I got up to go upstairs to my room. ‘Dad out?’

‘No. Out the back watching his birds.’

At the door, I said: ‘Can I have the front room this day week?’ Jean nodded.

The Club occasionally met here. When it did Jean served coffee and cake and popped in and out observing us. I think she rather enjoyed it. I’ve noticed that this family’s pleasure tends to be vicarious. Jean watches me, I watch the Club and Dad watches his birds. I must check this tendency.

I enjoyed the Club meetings myself. When we were really functioning well, comparing notes, checking photographs, suggesting future projects, all of them looking to me for directions, I had the feeling of the chain of power stretching directly from John Plowman to me and going no further. That was how I wanted it in that group and that was what I meant by practice. We might be stretching out to other galaxies, but as far as I was concerned it was strictly an exercise in politics.

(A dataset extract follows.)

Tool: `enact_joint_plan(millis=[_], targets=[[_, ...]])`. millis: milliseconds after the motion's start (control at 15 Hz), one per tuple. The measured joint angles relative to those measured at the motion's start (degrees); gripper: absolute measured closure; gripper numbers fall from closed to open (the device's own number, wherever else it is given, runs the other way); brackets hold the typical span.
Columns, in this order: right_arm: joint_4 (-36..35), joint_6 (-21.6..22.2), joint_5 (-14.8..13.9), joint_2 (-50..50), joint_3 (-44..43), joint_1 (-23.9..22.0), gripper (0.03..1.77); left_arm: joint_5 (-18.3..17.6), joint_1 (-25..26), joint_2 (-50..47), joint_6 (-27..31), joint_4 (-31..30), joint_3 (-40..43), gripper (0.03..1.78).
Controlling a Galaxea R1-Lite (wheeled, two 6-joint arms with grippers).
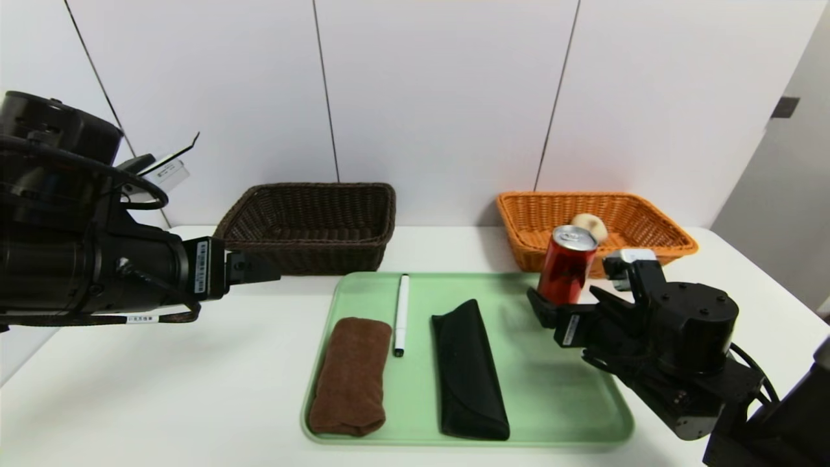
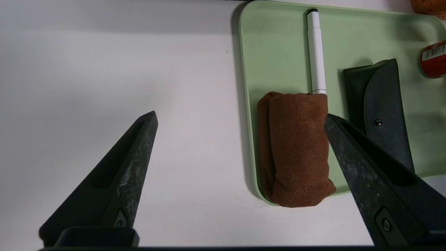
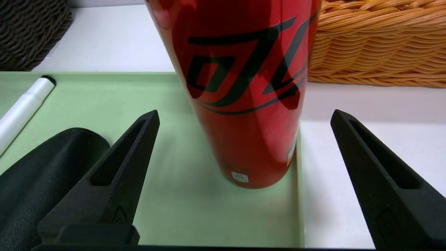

On my way upstairs I looked out of the window on the stairs and saw a police car go past. Three children in eighteen months and all living within one square mile of each other. Three children just gone. Sixpence in the pocket, ta ta, Mum. And then never seen again. She was the first, Shirley Boyle, aged eight.

I went on into my room and sat down on my bed. Jean didn’t come into this room much; I dusted it and looked after my bed. Jean knew I liked my secrets.

I drew the curtains on the night. The police car came back down the road. This time I could see a man in the back. He had a solid official look. We have a high-ranking policeman living round the corner from us. He’s called Coffin. He has a wife who is observed sharply by the old cats of the neighbourhood because she is an actress and this naturally alerts their moral sense. Judith was going to introduce us before we broke up.

Down below I heard the telephone ring. When I’m established in my chosen way of life I shall have a telephone in every room. I hate people shouting up the stairs for me.

‘Coming,’ I called.

‘David,’ she said, when I got to the bottom of the stairs.